5th Head Mufti of Darul Uloom Deoband
- In office 1355 AH – 1357 AH
- Preceded by: Muhammad Shafi
- Succeeded by: Kifayatullah Gangohi

Personal life
- Died: 1948 (23 Rajab 1367 AH)
- Resting place: Pureni, Bhagalpur
- Notable work: Fatāwa Suhūliya
- Education: Darul Uloom Deoband

Religious life
- Religion: Islam
- Denomination: Sunni Hanafi
- Movement: Deobandi

Muslim leader
- Students Tajul Islam;

= Muhammad Sahool Bhagalpuri =

Indian Mufti (?-1948)

Muhammad Sahool Bhagalpuri (died 1948) was an Indian Muslim scholar and jurist who served as the fifth Head Mufti of Darul Uloom Deoband.

==Biography==
Muhammad Sahool Bhagalpuri was born in Puraini, Bhagalpur, in a Muslim family that claimed descent from Uthman.

Sahool acquired his primary education at home and then studied with Ashraf Alam. He moved to Madrasa Jām'i al-Ulūm Kanpur where he studied with Ashraf Ali Thanwi and Muhammad Ishāq Burdwāni. He then studied with Muhammad Farooq Chiryakoti at Madrasa Faiz-e-Aam. He went to Hyderabad where he studied logic, philosophy, astronomy, literature and fiqh with Lutfullah Aligarhi and Abd al-Wahhāb Bihāri. From Hyderabad, he moved to Delhi and attended lectures of Nazīr Hussain, and then joined Darul Uloom Deoband where he studied ahadith with Mahmud Hasan Deobandi and graduated from there.

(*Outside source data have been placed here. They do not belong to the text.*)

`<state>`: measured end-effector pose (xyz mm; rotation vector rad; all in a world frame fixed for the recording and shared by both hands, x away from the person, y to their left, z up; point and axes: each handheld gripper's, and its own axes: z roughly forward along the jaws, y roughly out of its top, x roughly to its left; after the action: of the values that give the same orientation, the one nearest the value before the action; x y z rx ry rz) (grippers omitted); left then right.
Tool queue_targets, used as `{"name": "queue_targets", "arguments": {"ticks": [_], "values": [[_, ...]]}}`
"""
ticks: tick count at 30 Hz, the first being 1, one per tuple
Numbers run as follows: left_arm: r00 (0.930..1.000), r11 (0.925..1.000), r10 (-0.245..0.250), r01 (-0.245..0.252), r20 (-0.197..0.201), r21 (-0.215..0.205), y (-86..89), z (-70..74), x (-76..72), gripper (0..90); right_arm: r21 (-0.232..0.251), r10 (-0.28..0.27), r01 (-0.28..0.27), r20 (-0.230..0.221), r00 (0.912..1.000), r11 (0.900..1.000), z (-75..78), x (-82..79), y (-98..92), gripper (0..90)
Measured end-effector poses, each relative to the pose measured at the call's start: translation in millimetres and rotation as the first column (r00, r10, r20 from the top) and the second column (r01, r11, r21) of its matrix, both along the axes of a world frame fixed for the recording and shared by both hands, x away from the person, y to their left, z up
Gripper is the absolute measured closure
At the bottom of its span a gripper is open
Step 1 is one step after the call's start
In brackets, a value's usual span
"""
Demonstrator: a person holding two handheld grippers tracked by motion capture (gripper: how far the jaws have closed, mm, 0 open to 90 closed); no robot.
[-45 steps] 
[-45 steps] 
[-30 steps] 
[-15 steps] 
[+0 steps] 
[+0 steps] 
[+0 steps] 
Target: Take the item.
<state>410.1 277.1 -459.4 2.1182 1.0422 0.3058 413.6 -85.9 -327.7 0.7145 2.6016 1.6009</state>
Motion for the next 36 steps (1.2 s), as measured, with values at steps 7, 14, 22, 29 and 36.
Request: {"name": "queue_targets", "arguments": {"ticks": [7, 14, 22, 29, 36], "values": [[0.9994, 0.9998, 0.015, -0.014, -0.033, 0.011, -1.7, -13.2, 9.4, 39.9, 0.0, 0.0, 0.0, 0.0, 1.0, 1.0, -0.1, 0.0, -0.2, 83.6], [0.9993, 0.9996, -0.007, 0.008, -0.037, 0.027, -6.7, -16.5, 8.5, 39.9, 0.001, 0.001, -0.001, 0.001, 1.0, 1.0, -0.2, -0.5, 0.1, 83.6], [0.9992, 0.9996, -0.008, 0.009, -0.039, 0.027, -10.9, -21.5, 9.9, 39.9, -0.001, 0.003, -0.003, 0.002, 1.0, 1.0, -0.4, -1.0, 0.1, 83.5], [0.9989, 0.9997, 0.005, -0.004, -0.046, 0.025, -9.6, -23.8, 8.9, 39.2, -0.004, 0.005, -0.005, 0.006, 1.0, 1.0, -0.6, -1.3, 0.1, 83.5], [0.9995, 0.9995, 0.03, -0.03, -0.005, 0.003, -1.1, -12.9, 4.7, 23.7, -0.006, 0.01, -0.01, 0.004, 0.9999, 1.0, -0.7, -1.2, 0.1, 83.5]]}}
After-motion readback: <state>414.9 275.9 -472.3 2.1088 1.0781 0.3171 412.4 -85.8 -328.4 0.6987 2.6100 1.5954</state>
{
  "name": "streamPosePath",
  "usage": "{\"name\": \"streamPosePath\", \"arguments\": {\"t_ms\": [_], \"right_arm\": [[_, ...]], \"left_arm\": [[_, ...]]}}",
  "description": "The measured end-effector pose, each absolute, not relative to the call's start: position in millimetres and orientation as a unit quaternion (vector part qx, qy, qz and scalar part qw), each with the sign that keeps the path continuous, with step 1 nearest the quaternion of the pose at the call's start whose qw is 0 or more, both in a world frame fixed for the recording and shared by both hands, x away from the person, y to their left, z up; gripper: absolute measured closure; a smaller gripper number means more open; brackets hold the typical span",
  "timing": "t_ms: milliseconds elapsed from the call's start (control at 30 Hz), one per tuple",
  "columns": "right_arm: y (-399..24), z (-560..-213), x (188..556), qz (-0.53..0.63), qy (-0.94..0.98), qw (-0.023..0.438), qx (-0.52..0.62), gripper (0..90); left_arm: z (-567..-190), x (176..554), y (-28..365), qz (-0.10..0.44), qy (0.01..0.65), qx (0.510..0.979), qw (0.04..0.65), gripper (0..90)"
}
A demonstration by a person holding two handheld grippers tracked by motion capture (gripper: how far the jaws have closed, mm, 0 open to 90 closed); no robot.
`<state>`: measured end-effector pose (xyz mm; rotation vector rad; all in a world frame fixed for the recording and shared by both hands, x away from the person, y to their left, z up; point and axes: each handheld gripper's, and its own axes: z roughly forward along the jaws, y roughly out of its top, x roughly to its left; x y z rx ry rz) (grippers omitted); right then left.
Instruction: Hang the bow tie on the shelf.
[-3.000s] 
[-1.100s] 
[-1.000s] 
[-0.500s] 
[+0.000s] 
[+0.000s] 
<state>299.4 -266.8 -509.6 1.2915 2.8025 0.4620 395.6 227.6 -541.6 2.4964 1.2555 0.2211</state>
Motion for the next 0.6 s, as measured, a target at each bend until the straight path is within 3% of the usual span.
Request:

Sahool was appointed a teacher at Darul Uloom Deoband after his graduation. He taught at the seminary for over eight years. He then served Madrasa Azizia, Calcutta Alia Madrasah and Sylhet Government Alia Madrasah as a senior professor of hadith and Head Teacher. In 1920, he was appointed a principal at the Madrasa Alia Shamsul Huda in Patna. Succeeding Muhammad Shafi, he served as the fifth Head Mufti of Darul Uloom Deoband from 1355 AH to 1357 AH and issued 15,185 fatawa during his tenure.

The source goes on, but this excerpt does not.